Hoggard told The Post he believed accessing product information that way would generally be the way of the future.
He had raised the topic with trans-Tasman regulatory body Food Standards Australia and New Zealand (Fsanz) a few months ago without push-back and would be taking a paper to its next meeting, he said.
“Talking to food businesses, we're getting to a point where labelling changes can be a major cost impediment to them and an absolute frustration.”
He said he had recently attended a whisky tasting. “Looking at all the stuff they are expected to have on the label, there is not a lot of room left to say ‘this is a single malt whisky’.
“There are all these warning labels and the rest of it.”
Hoggard said he received letters on the issue on a weekly basis.

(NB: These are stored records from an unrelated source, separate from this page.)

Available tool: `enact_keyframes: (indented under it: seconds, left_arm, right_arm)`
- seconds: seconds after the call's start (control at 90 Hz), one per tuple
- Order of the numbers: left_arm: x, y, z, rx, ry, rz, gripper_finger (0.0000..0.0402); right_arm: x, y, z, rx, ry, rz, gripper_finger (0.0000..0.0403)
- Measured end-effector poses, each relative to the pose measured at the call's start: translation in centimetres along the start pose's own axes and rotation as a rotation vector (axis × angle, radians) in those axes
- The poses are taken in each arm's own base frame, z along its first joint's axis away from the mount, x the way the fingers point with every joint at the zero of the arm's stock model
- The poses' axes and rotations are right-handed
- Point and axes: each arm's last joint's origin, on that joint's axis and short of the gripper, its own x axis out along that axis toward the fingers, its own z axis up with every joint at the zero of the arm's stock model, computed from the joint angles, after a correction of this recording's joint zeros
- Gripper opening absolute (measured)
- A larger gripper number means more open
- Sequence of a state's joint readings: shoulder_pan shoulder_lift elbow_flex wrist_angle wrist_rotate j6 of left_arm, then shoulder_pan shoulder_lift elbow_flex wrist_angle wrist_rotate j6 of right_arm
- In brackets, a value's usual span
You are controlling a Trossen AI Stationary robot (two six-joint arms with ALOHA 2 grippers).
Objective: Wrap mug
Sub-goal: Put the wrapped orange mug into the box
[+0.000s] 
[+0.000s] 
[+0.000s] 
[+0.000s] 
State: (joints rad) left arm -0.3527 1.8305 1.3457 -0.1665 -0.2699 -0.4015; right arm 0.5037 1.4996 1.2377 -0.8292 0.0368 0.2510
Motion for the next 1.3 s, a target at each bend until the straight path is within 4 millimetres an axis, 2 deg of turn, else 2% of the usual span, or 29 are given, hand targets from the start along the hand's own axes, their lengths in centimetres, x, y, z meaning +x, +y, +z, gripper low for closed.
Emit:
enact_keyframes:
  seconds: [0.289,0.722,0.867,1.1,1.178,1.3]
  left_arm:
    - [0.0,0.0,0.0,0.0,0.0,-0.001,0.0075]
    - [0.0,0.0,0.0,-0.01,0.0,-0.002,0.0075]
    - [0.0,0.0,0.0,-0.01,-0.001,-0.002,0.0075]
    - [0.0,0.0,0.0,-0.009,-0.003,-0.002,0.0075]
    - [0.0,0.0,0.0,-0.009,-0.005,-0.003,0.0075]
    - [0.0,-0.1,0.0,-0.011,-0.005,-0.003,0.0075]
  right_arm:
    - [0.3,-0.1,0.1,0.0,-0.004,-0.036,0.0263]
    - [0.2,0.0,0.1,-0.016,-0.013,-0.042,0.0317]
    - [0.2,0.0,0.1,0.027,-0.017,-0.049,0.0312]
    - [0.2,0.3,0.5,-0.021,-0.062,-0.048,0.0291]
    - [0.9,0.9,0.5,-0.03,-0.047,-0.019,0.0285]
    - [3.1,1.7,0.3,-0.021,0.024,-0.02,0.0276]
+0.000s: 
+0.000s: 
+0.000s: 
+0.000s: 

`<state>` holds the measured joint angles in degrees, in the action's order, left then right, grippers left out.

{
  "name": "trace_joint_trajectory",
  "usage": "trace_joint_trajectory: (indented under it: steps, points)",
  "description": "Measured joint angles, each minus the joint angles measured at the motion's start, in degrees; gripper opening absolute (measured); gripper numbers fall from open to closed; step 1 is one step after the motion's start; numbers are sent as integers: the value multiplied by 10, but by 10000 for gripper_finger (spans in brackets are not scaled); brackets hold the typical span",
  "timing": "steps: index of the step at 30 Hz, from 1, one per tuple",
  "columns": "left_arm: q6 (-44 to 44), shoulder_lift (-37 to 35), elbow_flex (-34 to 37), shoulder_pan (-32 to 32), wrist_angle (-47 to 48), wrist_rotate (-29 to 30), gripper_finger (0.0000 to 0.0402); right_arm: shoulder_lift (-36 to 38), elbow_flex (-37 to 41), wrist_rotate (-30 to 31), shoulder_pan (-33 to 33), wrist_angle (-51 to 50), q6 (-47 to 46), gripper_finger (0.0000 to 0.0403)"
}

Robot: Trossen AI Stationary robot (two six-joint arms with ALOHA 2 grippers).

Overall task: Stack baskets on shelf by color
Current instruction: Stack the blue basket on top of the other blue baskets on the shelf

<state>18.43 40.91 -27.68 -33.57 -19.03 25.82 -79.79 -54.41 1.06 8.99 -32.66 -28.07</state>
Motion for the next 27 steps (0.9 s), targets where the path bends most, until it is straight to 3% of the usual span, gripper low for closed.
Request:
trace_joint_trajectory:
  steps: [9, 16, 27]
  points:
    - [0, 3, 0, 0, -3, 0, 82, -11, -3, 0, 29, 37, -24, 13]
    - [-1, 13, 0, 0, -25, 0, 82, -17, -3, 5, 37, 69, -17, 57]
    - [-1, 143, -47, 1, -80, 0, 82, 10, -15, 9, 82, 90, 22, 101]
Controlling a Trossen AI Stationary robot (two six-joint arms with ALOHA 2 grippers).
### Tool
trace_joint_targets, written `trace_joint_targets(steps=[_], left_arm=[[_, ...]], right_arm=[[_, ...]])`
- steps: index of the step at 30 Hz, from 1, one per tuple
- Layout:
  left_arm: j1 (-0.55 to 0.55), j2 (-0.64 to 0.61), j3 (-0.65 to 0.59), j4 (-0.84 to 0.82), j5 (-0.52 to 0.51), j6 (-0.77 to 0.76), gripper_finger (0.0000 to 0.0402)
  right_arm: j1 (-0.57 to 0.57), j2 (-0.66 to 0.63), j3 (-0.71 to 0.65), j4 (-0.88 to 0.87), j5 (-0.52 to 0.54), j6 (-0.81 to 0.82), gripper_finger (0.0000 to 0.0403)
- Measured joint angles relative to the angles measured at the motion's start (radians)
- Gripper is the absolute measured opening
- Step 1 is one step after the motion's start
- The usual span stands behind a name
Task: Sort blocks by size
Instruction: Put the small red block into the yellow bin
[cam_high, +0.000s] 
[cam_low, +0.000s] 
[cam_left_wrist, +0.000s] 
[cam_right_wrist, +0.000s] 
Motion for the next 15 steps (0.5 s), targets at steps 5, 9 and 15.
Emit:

Making changes through Fsanz could be a lengthy process, “but in the meantime, we're certainly looking at how we can come up with some options that might enable a bit more sensibility in this space”, he said.
The solution might be QR codes or “3D barcodes” on products that automatically displayed the statutory information that needed to be provided in the country in which it was scanned.
Not everyone had a smartphone or went shopping with one, he agreed.
“But you don't want to hold back solutions just because not everyone's there with the technology.”
Technology could be used in a similar way to automatically warn at the check-out if a product was past its use-by date, or to later advise a customer if it was subject to a safety recall, he suggested.
“There are moves towards this technology and I believe there is discussion happening around standards for this, so it's definitely the way of the future.”